Je le regardai avec étonnement.

– Je me suis occupé moi-même de John Ballinger ce matin. Il a troué une manche de mon kimono, que Dieu lui pardonne ! Mais nous lui avons passé la camisole de force, et dans une semaine il sera rétabli. Dites, bébé, j’espère que vous ne m’en voulez pas, hein ? Comprenez, de vous à moi, je considère cette affaire de l’Amérique du Sud comme une chose formidablement sérieuse, et si j’ai quelqu’un avec moi, je veux qu’il soit homme sur qui je puisse compter. Alors je vous ai tendu un piège : vous vous en êtes admirablement tiré ; bravo ! Vous voyez, nous serons seuls vous et moi, car ce vieux Summerlee aura besoin d’une nourrice sèche dès le départ. Par ailleurs ne seriez-vous pas par hasard le Malone qui a de grandes chances d’être sélectionné dans l’équipe de rugby d’Irlande ?

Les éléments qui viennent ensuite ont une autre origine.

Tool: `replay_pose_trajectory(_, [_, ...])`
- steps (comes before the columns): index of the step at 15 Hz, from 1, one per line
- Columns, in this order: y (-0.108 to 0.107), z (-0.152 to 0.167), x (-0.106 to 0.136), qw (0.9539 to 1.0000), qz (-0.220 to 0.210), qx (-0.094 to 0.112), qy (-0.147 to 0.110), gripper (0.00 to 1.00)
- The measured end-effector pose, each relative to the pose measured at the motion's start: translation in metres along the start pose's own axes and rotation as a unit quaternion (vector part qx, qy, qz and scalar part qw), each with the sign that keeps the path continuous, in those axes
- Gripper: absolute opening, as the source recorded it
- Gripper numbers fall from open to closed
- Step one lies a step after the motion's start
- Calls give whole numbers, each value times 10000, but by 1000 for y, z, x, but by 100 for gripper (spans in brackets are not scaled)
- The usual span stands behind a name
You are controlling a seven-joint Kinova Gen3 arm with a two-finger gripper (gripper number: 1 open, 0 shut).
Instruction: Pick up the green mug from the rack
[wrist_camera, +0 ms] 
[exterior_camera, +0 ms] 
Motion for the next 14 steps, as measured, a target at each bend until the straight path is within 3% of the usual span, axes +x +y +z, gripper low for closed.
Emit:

– Comme remplaçant, peut-être…

– Je me disais que je vous avais déjà vu quelque part. J’y suis : j’étais là quand vous avez marqué cet essai contre Richmond, la plus belle course en crochets que j’aie vue de la saison. Je ne manque jamais un match de rugby quand je suis en Angleterre, car c’est le sport le plus viril. Bien ! Enfin, je ne vous ai pas fait venir ici pour que nous parlions sport. Nous avons à régler notre affaire.